[Entries taken from a collection]

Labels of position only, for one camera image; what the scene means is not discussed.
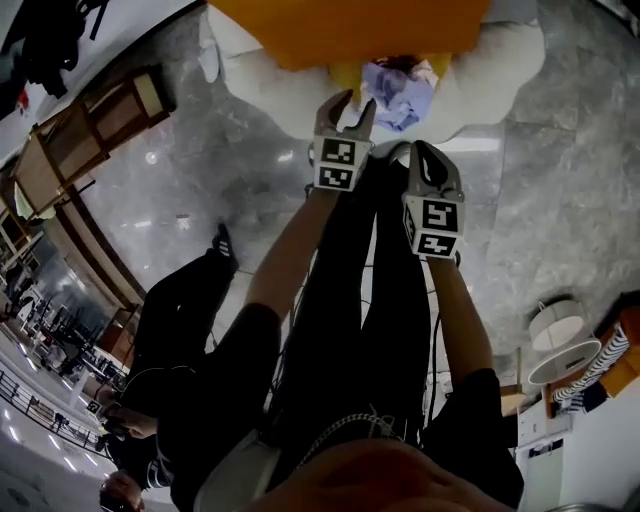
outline wooden furniture
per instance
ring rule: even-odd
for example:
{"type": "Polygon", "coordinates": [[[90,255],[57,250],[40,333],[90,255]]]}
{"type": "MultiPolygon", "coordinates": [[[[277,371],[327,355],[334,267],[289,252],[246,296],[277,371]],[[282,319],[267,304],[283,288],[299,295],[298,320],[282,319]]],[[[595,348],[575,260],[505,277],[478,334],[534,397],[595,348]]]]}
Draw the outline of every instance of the wooden furniture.
{"type": "Polygon", "coordinates": [[[134,354],[133,339],[140,320],[139,309],[116,311],[109,326],[96,343],[95,348],[98,349],[98,353],[116,363],[118,367],[122,365],[131,369],[134,354]]]}
{"type": "Polygon", "coordinates": [[[158,67],[138,69],[33,126],[8,180],[31,210],[19,212],[27,221],[67,199],[69,187],[110,151],[168,117],[158,72],[158,67]]]}
{"type": "Polygon", "coordinates": [[[518,407],[522,405],[527,395],[522,391],[521,378],[521,350],[516,352],[516,383],[512,386],[500,387],[500,402],[502,406],[502,416],[509,416],[518,412],[518,407]]]}

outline gray marble floor
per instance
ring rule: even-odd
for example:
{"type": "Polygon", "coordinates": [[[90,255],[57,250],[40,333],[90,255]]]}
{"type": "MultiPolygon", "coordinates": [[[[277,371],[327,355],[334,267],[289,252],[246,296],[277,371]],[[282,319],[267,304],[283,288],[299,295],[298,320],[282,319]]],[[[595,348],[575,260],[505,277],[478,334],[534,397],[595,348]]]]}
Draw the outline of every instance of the gray marble floor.
{"type": "MultiPolygon", "coordinates": [[[[526,326],[539,300],[572,293],[593,325],[620,292],[640,287],[640,44],[586,0],[543,0],[539,12],[541,72],[506,120],[468,127],[445,145],[468,204],[463,273],[505,381],[517,347],[525,371],[535,360],[526,326]]],[[[163,29],[113,70],[161,62],[178,108],[118,150],[83,193],[147,288],[200,255],[218,218],[231,228],[241,268],[253,272],[311,180],[306,142],[284,135],[221,80],[205,82],[198,15],[163,29]]],[[[232,285],[217,336],[242,303],[247,273],[232,285]]]]}

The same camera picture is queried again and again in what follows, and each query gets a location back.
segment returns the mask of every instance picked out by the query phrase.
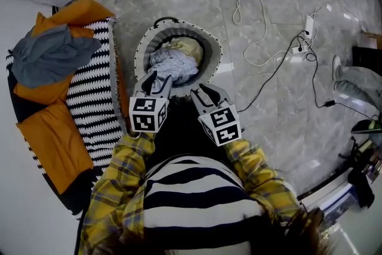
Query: foot
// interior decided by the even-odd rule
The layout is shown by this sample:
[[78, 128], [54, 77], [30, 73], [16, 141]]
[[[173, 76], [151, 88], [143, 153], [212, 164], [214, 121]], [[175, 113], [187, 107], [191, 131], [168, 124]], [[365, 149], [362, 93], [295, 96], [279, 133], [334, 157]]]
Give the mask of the foot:
[[334, 81], [337, 81], [336, 72], [338, 67], [341, 65], [341, 59], [339, 56], [333, 57], [333, 63], [332, 63], [332, 77]]

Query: marble floor
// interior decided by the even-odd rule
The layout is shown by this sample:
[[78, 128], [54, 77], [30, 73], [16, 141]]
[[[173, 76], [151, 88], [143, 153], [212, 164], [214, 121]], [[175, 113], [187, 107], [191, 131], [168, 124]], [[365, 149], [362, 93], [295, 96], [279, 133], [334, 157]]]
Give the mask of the marble floor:
[[[272, 74], [282, 54], [266, 65], [255, 67], [243, 58], [244, 49], [264, 33], [264, 18], [258, 0], [241, 2], [242, 21], [232, 22], [235, 0], [97, 0], [118, 17], [115, 35], [128, 91], [135, 83], [133, 54], [153, 22], [163, 16], [190, 21], [214, 34], [224, 56], [212, 83], [226, 89], [238, 109], [243, 109]], [[313, 49], [318, 57], [315, 78], [319, 105], [336, 99], [369, 116], [370, 105], [333, 91], [331, 61], [335, 54], [351, 64], [352, 46], [361, 41], [361, 30], [381, 33], [378, 0], [262, 0], [267, 35], [248, 52], [252, 62], [262, 63], [286, 50], [303, 29], [307, 14], [322, 6], [316, 15], [318, 30]], [[302, 193], [328, 176], [342, 162], [338, 153], [350, 146], [350, 129], [364, 117], [342, 106], [318, 109], [314, 103], [312, 76], [315, 63], [288, 56], [258, 99], [240, 113], [244, 137], [260, 144], [270, 164], [280, 170]]]

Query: round laundry basket
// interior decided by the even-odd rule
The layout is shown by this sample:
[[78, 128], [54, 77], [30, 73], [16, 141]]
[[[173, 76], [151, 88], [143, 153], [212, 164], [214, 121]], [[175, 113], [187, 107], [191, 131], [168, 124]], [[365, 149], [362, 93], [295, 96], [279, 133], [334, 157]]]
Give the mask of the round laundry basket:
[[149, 54], [160, 49], [163, 43], [173, 38], [188, 37], [195, 39], [203, 49], [203, 59], [199, 72], [186, 83], [173, 85], [170, 97], [184, 97], [190, 94], [195, 84], [209, 83], [216, 73], [223, 55], [218, 39], [206, 30], [184, 20], [163, 17], [154, 22], [142, 37], [134, 58], [135, 77], [140, 79], [150, 68]]

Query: gray pants
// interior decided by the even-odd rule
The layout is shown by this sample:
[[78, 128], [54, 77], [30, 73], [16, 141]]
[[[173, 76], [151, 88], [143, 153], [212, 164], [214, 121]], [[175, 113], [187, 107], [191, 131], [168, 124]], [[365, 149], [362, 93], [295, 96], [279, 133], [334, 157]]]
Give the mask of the gray pants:
[[339, 66], [334, 89], [371, 105], [382, 112], [382, 76], [364, 67]]

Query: plaid sleeve
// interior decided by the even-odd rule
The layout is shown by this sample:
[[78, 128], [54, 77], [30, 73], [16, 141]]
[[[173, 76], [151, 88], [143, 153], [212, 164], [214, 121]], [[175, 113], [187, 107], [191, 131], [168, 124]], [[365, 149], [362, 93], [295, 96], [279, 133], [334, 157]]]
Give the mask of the plaid sleeve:
[[249, 196], [260, 202], [271, 218], [290, 221], [300, 206], [283, 178], [267, 165], [263, 150], [246, 140], [231, 142], [225, 149]]
[[106, 238], [122, 236], [126, 229], [141, 234], [144, 161], [154, 151], [153, 134], [142, 133], [137, 139], [126, 135], [117, 142], [110, 165], [91, 193], [81, 231], [80, 254], [91, 253]]

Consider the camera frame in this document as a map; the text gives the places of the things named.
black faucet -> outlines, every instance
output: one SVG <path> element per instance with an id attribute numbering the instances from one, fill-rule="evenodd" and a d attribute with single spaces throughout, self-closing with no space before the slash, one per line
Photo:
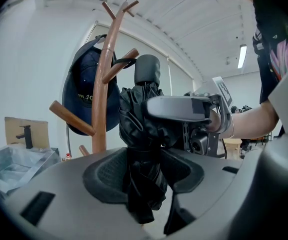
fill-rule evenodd
<path id="1" fill-rule="evenodd" d="M 16 138 L 18 138 L 18 139 L 25 138 L 26 148 L 29 150 L 33 147 L 32 135 L 30 133 L 30 125 L 24 125 L 24 126 L 20 126 L 20 127 L 24 128 L 24 133 L 20 134 L 20 135 L 16 135 Z"/>

person's hand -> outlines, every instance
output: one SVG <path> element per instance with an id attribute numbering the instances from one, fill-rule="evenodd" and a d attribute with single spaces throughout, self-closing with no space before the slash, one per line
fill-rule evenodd
<path id="1" fill-rule="evenodd" d="M 210 120 L 212 121 L 209 125 L 206 126 L 207 130 L 210 132 L 215 132 L 219 129 L 221 124 L 221 118 L 220 115 L 218 115 L 215 111 L 212 109 L 210 110 L 209 115 Z"/>

white ceiling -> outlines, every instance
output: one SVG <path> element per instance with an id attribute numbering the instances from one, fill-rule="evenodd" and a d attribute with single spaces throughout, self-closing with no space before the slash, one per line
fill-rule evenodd
<path id="1" fill-rule="evenodd" d="M 124 1 L 100 0 L 121 5 Z M 245 0 L 138 0 L 131 11 L 172 39 L 203 80 L 258 71 L 252 47 L 256 21 Z M 237 69 L 240 45 L 247 44 L 244 67 Z"/>

wooden coat rack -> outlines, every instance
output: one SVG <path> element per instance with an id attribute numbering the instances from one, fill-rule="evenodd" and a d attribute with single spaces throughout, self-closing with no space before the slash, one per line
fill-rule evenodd
<path id="1" fill-rule="evenodd" d="M 117 15 L 115 15 L 106 2 L 102 3 L 110 17 L 113 19 L 113 22 L 106 36 L 96 71 L 92 101 L 92 126 L 75 116 L 58 101 L 54 101 L 49 107 L 54 114 L 63 119 L 65 122 L 77 128 L 81 132 L 92 136 L 93 153 L 106 150 L 106 109 L 108 83 L 127 65 L 127 62 L 118 63 L 111 68 L 115 43 L 125 12 L 128 12 L 132 17 L 134 17 L 129 10 L 137 4 L 137 0 L 131 4 L 124 2 L 117 12 Z M 123 58 L 134 59 L 138 55 L 138 50 L 132 49 Z M 84 156 L 89 155 L 89 152 L 83 145 L 79 147 L 79 150 Z"/>

black folded umbrella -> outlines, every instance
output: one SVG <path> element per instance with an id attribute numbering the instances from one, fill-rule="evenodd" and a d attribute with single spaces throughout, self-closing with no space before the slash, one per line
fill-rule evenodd
<path id="1" fill-rule="evenodd" d="M 180 123 L 147 118 L 142 106 L 152 97 L 163 95 L 159 89 L 160 63 L 152 55 L 143 55 L 135 65 L 133 89 L 123 88 L 120 95 L 119 134 L 128 145 L 128 171 L 123 191 L 128 193 L 128 210 L 141 223 L 154 220 L 167 190 L 159 163 L 161 145 L 171 147 L 181 136 Z"/>

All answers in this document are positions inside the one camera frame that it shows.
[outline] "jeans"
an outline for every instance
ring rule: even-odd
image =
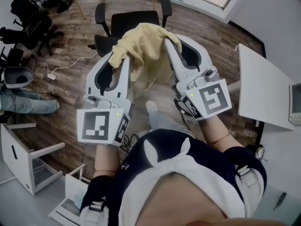
[[[58,109],[56,100],[39,100],[41,95],[21,89],[2,89],[0,91],[1,110],[21,114],[50,114]]]
[[[191,131],[181,126],[173,119],[169,118],[167,115],[164,115],[160,112],[156,112],[156,111],[150,112],[149,120],[150,120],[150,126],[152,130],[157,130],[157,129],[176,130],[194,138]]]

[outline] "white sneaker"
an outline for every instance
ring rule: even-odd
[[[156,112],[158,111],[156,102],[154,102],[152,100],[147,101],[145,105],[146,105],[146,109],[147,109],[148,113],[153,112],[153,111],[156,111]]]

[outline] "forearm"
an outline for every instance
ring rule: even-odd
[[[119,166],[120,159],[117,146],[97,146],[94,178],[101,175],[113,177]]]
[[[216,150],[224,152],[231,147],[242,146],[229,134],[226,126],[217,116],[212,116],[198,123],[206,142]]]

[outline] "wood laminate floor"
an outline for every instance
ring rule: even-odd
[[[87,47],[94,43],[95,34],[105,34],[101,25],[95,23],[95,8],[100,2],[106,3],[106,21],[111,25],[111,16],[114,13],[150,10],[151,0],[79,0],[85,14],[83,19],[78,8],[73,4],[69,10],[57,14],[56,8],[50,10],[49,16],[58,30],[63,31],[65,36],[51,41],[53,55],[49,56],[46,49],[42,50],[42,57],[37,57],[34,69],[34,81],[28,86],[29,89],[47,93],[55,91],[60,98],[60,109],[52,115],[17,115],[17,123],[35,122],[35,129],[16,130],[16,134],[29,147],[36,150],[65,142],[65,148],[52,153],[47,162],[57,170],[68,173],[79,165],[85,163],[85,176],[91,178],[94,172],[95,146],[86,145],[77,141],[76,108],[81,108],[82,97],[85,94],[86,77],[94,64],[100,59],[98,55],[93,58],[82,59],[69,69],[57,70],[54,75],[55,81],[47,78],[47,68],[52,72],[58,67],[70,66],[80,57],[90,57],[95,53]],[[158,13],[162,19],[160,4]],[[182,34],[194,39],[203,45],[217,67],[219,74],[225,78],[227,83],[239,80],[239,58],[235,52],[235,46],[242,43],[254,51],[261,53],[261,46],[243,32],[235,29],[229,24],[210,18],[188,8],[173,4],[173,15],[168,19],[166,28],[171,32]],[[25,53],[35,53],[37,49]],[[183,124],[180,114],[173,103],[175,93],[171,90],[173,81],[168,84],[154,83],[151,88],[135,100],[133,117],[129,124],[127,135],[139,133],[150,129],[148,114],[145,108],[147,100],[158,103],[161,112],[173,118],[176,122]],[[49,95],[42,94],[43,99],[53,99]],[[244,146],[254,144],[257,130],[252,120],[238,115],[239,93],[231,95],[232,109],[220,114],[230,133]],[[194,135],[203,140],[202,133],[196,121],[185,117]]]

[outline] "towel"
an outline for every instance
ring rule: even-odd
[[[182,52],[180,40],[166,29],[148,23],[141,23],[126,32],[116,46],[109,59],[112,67],[118,68],[127,55],[131,57],[131,88],[133,97],[139,97],[147,84],[154,79],[167,82],[172,74],[164,39],[169,38]]]

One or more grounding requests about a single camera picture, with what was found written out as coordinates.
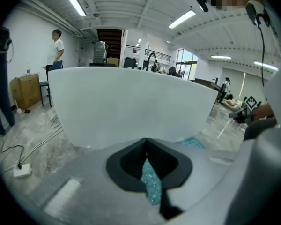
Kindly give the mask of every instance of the power strip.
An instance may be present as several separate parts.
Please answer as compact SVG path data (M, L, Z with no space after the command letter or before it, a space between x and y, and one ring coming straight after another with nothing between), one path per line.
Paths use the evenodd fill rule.
M15 178L23 178L31 175L31 166L29 163L22 165L22 169L19 169L17 166L14 169Z

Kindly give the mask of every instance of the railing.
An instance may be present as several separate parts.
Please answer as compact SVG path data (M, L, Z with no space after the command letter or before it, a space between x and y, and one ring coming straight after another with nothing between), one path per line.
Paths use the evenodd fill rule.
M133 49L133 53L140 53L140 48L139 47L134 47L134 46L126 46L126 47L129 47L129 48L132 48ZM146 49L145 50L145 55L146 56L149 56L151 53L155 53L156 55L156 59L162 59L162 60L165 60L165 61L170 61L170 56L169 55L166 55L166 54L163 54L161 52L156 52L156 51L152 51L152 50L149 50L149 49Z

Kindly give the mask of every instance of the white board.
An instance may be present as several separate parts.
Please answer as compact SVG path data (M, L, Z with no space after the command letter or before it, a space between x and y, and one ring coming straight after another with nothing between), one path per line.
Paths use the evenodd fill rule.
M48 76L61 125L79 147L189 138L203 128L217 96L200 84L126 68L74 67Z

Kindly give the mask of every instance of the blue patterned fabric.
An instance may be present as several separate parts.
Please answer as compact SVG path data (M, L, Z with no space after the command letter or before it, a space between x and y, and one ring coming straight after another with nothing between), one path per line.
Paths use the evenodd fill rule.
M203 145L192 137L179 141L177 144L204 149ZM148 160L146 160L142 168L141 181L146 185L147 198L150 203L152 205L159 205L161 199L161 182Z

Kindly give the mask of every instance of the staircase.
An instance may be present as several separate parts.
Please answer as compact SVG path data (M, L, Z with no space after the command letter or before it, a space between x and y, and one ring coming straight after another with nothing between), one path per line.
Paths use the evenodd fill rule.
M120 58L122 30L119 29L97 29L98 40L108 45L107 57Z

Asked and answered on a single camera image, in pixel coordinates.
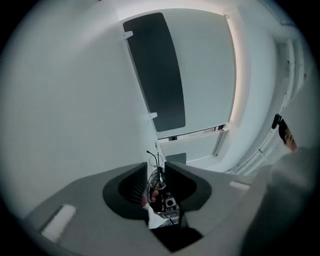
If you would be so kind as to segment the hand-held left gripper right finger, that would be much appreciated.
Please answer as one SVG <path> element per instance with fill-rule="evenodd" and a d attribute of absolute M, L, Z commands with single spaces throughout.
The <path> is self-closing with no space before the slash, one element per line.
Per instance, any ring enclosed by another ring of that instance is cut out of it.
<path fill-rule="evenodd" d="M 163 243 L 176 252 L 206 237 L 246 193 L 231 182 L 250 186 L 253 179 L 209 171 L 177 162 L 165 163 L 167 186 L 180 209 L 179 222 L 166 227 Z"/>

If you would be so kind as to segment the white ceiling track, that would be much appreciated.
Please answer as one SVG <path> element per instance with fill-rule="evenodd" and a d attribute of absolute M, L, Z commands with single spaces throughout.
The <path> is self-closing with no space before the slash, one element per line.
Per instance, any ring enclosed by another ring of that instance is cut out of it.
<path fill-rule="evenodd" d="M 276 79 L 272 107 L 280 113 L 303 86 L 306 78 L 306 50 L 301 38 L 276 42 Z"/>

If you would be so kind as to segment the person's right hand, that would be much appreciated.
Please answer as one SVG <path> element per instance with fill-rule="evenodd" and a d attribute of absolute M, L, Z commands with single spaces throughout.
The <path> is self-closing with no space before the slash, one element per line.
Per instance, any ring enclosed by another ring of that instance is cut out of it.
<path fill-rule="evenodd" d="M 150 203 L 155 203 L 157 200 L 157 196 L 159 195 L 159 191 L 154 189 L 151 191 L 151 193 L 146 193 L 142 197 L 142 203 L 141 206 L 146 209 L 150 206 Z"/>

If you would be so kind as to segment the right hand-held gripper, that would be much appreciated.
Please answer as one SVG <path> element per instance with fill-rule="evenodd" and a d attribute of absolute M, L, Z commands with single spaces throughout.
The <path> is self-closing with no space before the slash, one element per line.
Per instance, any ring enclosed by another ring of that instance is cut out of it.
<path fill-rule="evenodd" d="M 163 219 L 170 219 L 179 216 L 179 206 L 170 192 L 163 192 L 156 196 L 154 202 L 154 213 Z"/>

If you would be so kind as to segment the black wire-frame eyeglasses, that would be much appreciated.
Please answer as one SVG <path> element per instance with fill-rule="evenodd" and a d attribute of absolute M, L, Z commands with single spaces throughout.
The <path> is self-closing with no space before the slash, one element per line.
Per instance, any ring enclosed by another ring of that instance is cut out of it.
<path fill-rule="evenodd" d="M 155 168 L 148 178 L 149 194 L 151 194 L 153 191 L 162 191 L 166 187 L 164 159 L 159 153 L 154 155 L 148 150 L 146 152 L 151 155 L 149 164 Z"/>

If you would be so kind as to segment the linear ceiling light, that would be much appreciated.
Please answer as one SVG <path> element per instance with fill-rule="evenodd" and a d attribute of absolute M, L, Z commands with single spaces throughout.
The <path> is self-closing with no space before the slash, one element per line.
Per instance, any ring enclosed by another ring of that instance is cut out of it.
<path fill-rule="evenodd" d="M 237 131 L 246 112 L 250 94 L 251 54 L 245 23 L 238 8 L 225 13 L 229 26 L 235 58 L 235 93 L 230 115 L 230 130 Z"/>

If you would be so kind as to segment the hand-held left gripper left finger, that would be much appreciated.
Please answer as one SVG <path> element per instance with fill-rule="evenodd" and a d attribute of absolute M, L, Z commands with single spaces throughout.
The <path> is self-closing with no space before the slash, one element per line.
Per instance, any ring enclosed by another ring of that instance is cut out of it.
<path fill-rule="evenodd" d="M 138 168 L 146 171 L 148 164 L 130 164 L 71 182 L 27 216 L 27 234 L 47 254 L 170 254 L 144 220 L 123 218 L 104 201 L 107 182 Z M 75 215 L 53 243 L 41 230 L 62 205 L 74 206 Z"/>

DESCRIPTION OF THE TASK
Would you copy out every line in the records that includes the string "finger"?

TASK ANSWER
If you would be so kind as to segment the hand-held left gripper right finger, that would be much appreciated.
If you would be so kind as to segment the hand-held left gripper left finger, that would be much appreciated.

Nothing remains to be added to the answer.